В жанрах, которых касался Мусоргский в первые годы своего композиторства, трудно найти какую-то систему. Кажется, он брался за все. С 1859 по 1862-й — и симфония (которой не суждено было сохраниться), и «Марш Шамиля» для солистов, хора и оркестра (тоже утраченный), и соната ре мажор (с той же печальной судьбой), и соната до мажор для фортепиано в четыре руки (написана была лишь первая часть), и две пьесы — «Детские игры» и «Страстный экспромт», и вокальный квартет. Романсов только два — «Листья шумели уныло» (автор эту мрачную и выразительную вещь, написанную на стихотворение А. Н. Плещеева, воспринимал как «музыкальный рассказ») и «Что вам слова любви». Последний, посвященный Шиловской, несомненно, был романсом «на случай». Попыток сочинять для оркестра было несколько, хотя, возможно, молодой композитор готов был остановиться и на их фортепианных версиях. Документы запечатлели эти названия: «Alla marcia notturna», «Menuetto», «Preludio in modo classico». Пока еще фортепиано преобладает, здесь он чувствует себя совершенно свободно. В пьесах «с названиями» он становится особенно выразителен. «Страстный экспромт» может удивить неожиданным просветленным мажором. И все же пока главный мотив его творчества — тяга к совершенствованию. Появится новая редакция «Детского скерцо». Хор из трагедии «Эдип» будет иметь и вторую редакцию (к тому же оркестрованную), и третью. Долгое время этот хор в кружке ценили как самое «настоящее» произведение. И эта удача вряд ли была случайной. Изучение опер Глюка, «Реквиема» Моцарта, хоров Бортнянского не могло не бросить особый отблеск на это сочинение.

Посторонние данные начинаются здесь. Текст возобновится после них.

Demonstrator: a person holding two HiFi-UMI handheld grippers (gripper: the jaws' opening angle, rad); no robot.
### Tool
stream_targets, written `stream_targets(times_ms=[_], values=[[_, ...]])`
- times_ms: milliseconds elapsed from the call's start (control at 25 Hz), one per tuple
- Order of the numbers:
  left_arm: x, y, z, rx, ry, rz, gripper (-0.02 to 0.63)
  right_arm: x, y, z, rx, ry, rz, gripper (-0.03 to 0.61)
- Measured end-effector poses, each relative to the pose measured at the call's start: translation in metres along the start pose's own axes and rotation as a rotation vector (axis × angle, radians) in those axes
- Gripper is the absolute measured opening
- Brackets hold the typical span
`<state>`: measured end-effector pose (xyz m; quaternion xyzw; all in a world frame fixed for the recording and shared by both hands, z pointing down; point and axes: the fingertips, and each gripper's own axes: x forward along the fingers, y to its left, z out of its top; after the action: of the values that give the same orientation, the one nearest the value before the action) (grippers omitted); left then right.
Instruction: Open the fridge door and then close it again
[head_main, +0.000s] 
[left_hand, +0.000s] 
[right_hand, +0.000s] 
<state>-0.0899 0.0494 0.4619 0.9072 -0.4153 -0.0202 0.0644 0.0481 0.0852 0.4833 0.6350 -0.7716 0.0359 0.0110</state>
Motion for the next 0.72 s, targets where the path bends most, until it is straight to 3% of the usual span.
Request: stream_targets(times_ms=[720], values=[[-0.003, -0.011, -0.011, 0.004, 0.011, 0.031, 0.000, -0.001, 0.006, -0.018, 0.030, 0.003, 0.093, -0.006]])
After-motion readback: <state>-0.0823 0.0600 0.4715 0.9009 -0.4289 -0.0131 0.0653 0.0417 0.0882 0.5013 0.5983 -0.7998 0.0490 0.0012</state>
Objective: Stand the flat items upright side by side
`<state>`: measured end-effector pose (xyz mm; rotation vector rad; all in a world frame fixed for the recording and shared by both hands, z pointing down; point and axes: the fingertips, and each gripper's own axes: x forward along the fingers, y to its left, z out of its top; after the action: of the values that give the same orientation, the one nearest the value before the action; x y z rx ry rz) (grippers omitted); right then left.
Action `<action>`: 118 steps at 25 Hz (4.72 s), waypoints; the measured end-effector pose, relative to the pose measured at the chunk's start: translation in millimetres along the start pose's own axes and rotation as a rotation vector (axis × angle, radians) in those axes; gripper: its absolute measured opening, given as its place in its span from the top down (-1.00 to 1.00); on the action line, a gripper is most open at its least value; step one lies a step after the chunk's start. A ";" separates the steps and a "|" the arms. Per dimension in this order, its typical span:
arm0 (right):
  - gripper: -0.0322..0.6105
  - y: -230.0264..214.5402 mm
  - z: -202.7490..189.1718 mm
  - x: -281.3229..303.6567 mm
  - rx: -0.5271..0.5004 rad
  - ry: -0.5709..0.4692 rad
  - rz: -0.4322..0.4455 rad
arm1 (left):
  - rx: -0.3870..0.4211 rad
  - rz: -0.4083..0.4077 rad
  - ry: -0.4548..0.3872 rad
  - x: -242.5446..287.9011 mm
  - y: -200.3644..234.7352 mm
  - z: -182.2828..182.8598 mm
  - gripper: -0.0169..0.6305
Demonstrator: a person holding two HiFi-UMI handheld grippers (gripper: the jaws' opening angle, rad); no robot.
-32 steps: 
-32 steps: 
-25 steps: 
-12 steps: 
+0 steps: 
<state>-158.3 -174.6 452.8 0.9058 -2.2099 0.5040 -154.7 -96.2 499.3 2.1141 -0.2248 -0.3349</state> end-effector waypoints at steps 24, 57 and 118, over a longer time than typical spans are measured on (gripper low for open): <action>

Балакирев по собственному опыту знал, что лучшая возможность «увидеть» произведение, понять его — это сделать из партитуры его фортепианное изложение. Тогда можно лучше почувствовать и саму музыкальную форму, и, кроме того, особенности оркестрового звучания. Партитуру почти никогда не удается «спроецировать» на нотные листы его «фортепианного» варианта без потерь. И в этих расхождениях оркестровой и фортепианной партий чуткая натура способна схватить и душу тех инструментов, партию которых приходится к фортепиано «приноравливать».
В первые годы сочинительства переложений у Мусоргского особенно много. И всего более он занимается обработкой бетховенских квартетов. Здесь, впрочем, ощутима не только властная рука Балакирева (тот особенно обожал поздние квартеты знаменитого немца). Начинающий композитор был движим и желанием познакомить с Бетховеном своих друзей, хотя бы семейство Опочининых, у которых он бывал на музыкальных вечерах. Но очень много переложений им сделано из самого Балакирева: музыка к «Королю Лиру», «Увертюра на три русские песни». То, что большинство переложений назначалось для исполнения в четыре руки, говорит лишь об одном: рано или поздно они должны были прозвучать или на занятиях с Милием, или на музыкальном вечере. Лучшего знакомства с малоизвестными сочинениями, которые не услышишь в концерте, в то время не существовало.
И все же самое значительное пока было в замыслах. В конце 1858 года на Рождество состоится маленькое заседание: Балакирев, товарищ его юности, писатель Петр Боборыкин, братья Мусоргские, Василий Яшеров. Они сочиняли программу оперы «Ночь на Иванов день» в трех действиях. Источником был Гоголь, повесть «Ночь накануне Ивана Купала». Боборыкин писал, остальные — спорили, дополняли… Через полтора года у Шиловской, в Глебове, Модест Петрович задумал «Полное действие на Лысой горе». Здесь источником стала драма давнего товарища, Менгдена, «Ведьма». Намеревался закончить через год, к лету 1861-го. Балакиреву Мусоргский отсылает кратенькую программку, где и шабаш, и «отдельные эпизоды колдунов», и «марш торжественный всей этой дряни», и — в конце — слава шабашу в лице повелителя праздника на Лысой горе.